Выбрать главу

Мы поневоле были вынуждены входить в систему альянсов и в этой системе занимать подчиненное положение. Что и было продемонстрировано на продолжении тридцати лет нашим союзом с Англией. Против этого факта уже, что называется, не попрешь.

Именно потому, что я принял этот факт и во всеуслышание говорил о нем - в чем, по моему разумению, нет никакой беды, так как это является частью мирового развития и компенсируется с точки зрения гуманиста и европейца, - меня главным образом и поносили. Поношения эти вполне естественны, и интеллектуал, достойный этого имени, должен стоически переносить их и продолжать свою неблагодарную работу.

С того самого момента, когда мы стали второстепенной державой, обреченной на принадлежность к системе, необходимо было определить, какой союз наиболее выгоден Франции с точки зрения ее интересов и интересов Европы. Я никогда не разделял две эти цели, и для меня они всегда были едины.

Немецкая система мне казалась предпочтительней других, так как у Америки, Английской империи, Русской империи слишком много интересов, причем слишком много их вне Европы, чтобы они могли взвалить на себя еще и ответственность за Европу.

Либо другой вариант: они Европу делят между собой, что сейчас и происходит. Я же хотел сохранить единство Европы от Варшавы до Парижа, от Хельсинки до Лиссабона. Это единство мог обеспечить только союз Германии, центрального и основного государства с многочисленным промышленным и научным пролетариатом, и остальных континентальных наций.

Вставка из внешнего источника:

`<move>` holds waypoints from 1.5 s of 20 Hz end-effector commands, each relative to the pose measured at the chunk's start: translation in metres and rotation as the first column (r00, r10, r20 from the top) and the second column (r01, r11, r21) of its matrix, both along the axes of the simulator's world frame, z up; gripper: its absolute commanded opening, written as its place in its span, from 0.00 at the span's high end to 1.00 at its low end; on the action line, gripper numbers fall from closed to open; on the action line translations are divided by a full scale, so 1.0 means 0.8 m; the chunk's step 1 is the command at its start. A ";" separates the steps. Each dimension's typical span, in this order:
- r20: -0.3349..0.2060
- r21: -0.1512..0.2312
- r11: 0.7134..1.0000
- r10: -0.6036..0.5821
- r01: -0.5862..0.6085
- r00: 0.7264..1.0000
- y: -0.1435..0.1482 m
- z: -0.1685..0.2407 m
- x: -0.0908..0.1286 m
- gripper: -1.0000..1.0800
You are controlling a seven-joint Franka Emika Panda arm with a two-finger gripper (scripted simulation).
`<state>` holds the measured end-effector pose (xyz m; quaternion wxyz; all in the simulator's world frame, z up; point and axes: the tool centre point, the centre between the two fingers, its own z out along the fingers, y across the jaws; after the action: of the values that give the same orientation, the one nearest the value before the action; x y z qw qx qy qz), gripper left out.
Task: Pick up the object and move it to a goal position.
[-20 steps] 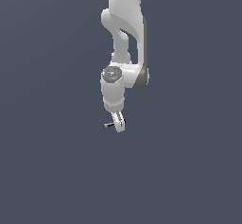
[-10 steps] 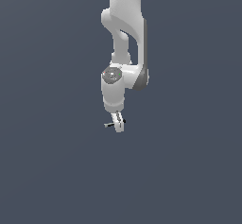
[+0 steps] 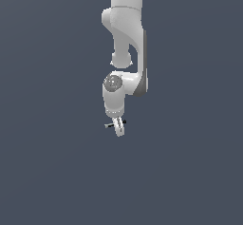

Союз этот представлялся мне в форме германской гегемонии. Ради европейского объединения я принял эту гегемонию, как некогда принимал гегемонию Англии и Франции в Лиге Наций.

В этом пункте я менял точку зрения; в определенные периоды я остро критиковал идею гегемонии, предпочитая ей идею федерации. Но, с другой стороны, считал, что одна идея предполагает другую: не бывает жизнеспособной федерации без гегемонии, не бывает жизнеспособной гегемонии без федерации.

Так что принцип коллаборационизма я принял во имя этих основополагающих идей.

В августе 1940 г. я возвратился в Париж, приняв твердое решение и зная, что надолго порываю с доминирующей частью французского общественного мнения. Я прекрасно понимал, какие навлекаю на себя неприятности, неприятности самого глубинного свойства, и однако же, невзирая на страхи и колебания, заставлял себя делать то, что почитал своим долгом.

Вот три неизменные главные идеи, которые я при любой возможности упрямо высказывал и развивал:

1) Сотрудничество между Германией и Францией следует рассматривать только как один из аспектов европейской ситуации. И касается это не только Франции, но и всех прочих стран. Речь в данном случае идет не об отдельном союзе, но об одном из элементов целостной системы.

Никаких эмоциональных пристрастий тут не примешивалось. Я никогда не был германофилом и во всеуслышание заявлял об этом. Личные мои симпатии были на стороне английского гения, который был мне куда ближе.

2) Я рассчитывал сохранить критический дух и тешил себя надеждой, что буду проявлять его насколько возможно и даже более чем возможно - как по отношению к германской системе, так и по отношению к английской, американской и русской системам.

Я сразу же увидел, что немцы в своем большинстве не понимают огромности своего труда и новизны средств, которую он предполагает.

3) Полностью войдя в систему координации и подчинения, которая способствовала или должна была способствовать моим интернационалистским, европеистским идеям, я рассчитывал защитить французскую автономию, и для исполнения этого у меня были очень четкие соображения относительно внутренней политики, обеспечивающей сохранение Франции.

Таковы были средства, которые я использовал для исполнения своих главных идей. Однако перейдем из интеллектуальной, абстрактной сферы в область моего личного образа действий.

ЗАКЛЮЧЕНИЕ Я - интеллектуал

В середине жизни я действовал добровольно и сознательно в соответствии с представлением, которое составил, исходя из долга интеллектуала. Интеллектуал, священослу-житель, художник не являются простыми, обычными гражданами. Их обязанности, их права выше, чем у прочих людей.

Вот поэтому я и принял дерзостное решение, но в моменты великих потрясений любой человек оказывается в той же ситуации, что и художник. Итак, государство не дает четкого направления или достаточно высокой цели. Именно так было в 1940 г. Маршал предложил нам единство, но не более того, а это была тень без внутреннего содержания. И тогда одни смельчаки отправились в Париж, другие - в Лондон.